Given that the Belmont report is a condensation of principles and general recommendations, it is natural that it is oversimplified in some areas, as Jonsen & Toulmin (1988) point out. As a result, when making ethical analysis, it is beneficial to distinguish between principles and rules, as Beauchamp and Childress (1994) describe principles as broad guidelines that, when necessary, allow for considerable latitude for interpretation and serve as a foundation for the development of more specific rules and standards. Thus, because it is a delicate balance between principles, which can occasionally be too broad and open to interpretation, and rules, which are more defined and authoritatively declared (Merriam Webster), it is critical to recognize that principles are intended to assist in making judgments such as is this conduct unethical or is this research approach morally dubious (Macklin, 1999), as well as in developing more precise and specialized regulations and policies, which will be examined in greater detail further ahead.
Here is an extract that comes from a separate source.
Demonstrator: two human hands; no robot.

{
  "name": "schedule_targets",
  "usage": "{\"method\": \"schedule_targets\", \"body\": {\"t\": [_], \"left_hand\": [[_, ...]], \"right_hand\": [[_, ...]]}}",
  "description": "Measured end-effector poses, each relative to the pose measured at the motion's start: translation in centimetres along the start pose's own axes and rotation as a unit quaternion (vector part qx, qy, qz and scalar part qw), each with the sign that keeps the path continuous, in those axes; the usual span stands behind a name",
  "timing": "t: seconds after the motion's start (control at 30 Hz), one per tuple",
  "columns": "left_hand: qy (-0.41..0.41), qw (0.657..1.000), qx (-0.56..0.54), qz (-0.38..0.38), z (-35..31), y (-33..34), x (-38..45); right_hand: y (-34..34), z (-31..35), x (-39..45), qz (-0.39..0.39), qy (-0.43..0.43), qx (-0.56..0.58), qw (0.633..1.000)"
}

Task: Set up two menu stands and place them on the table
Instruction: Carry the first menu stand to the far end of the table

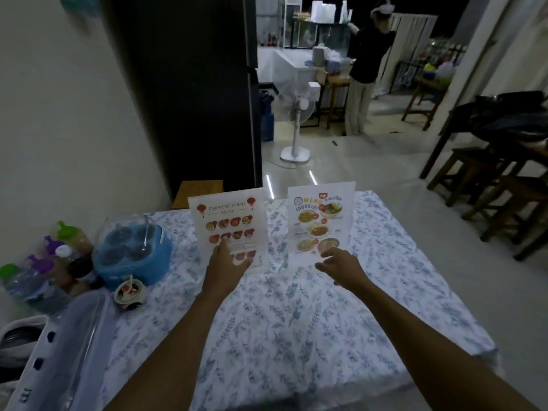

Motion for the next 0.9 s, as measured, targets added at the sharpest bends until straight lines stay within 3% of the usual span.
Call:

Application of the Belmont Report
When applying the Belmont report the following three primary areas are stated: informed consent, risk and benefit assessment, and selection of subjects (DHEW, 1979). Weijer et al. (2012) describe that informed consent must contain three distinct parts in order to be valid. The first part relates to information, asserting that the participant is well-informed and aware of the decision’s implications. The second part addresses comprehension, inferring that the participant must be cognitively capable of making a choice. Finally, the third part discusses voluntariness, which requires that the participant must be in a position to freely choose. In terms of risk and benefit assessment, Weijer et al. recommend that the research intervention adhere to accepted practices in the field of investigation, that participants in the control arm receive effective treatment when necessary, and that the risks associated with data collection are minimized through the use of sound design principles and that the risks are proportional to the knowledge acquired. Concerning the safety of vulnerable participants, such as children, disabled individuals, or those in subordinate positions, researchers must determine whether additional safeguards should be implemented during subject selection. For instance, when participants’ freedom of choice is constrained by their position in an organization, recruiting, privacy, and consent processes must be carefully monitored.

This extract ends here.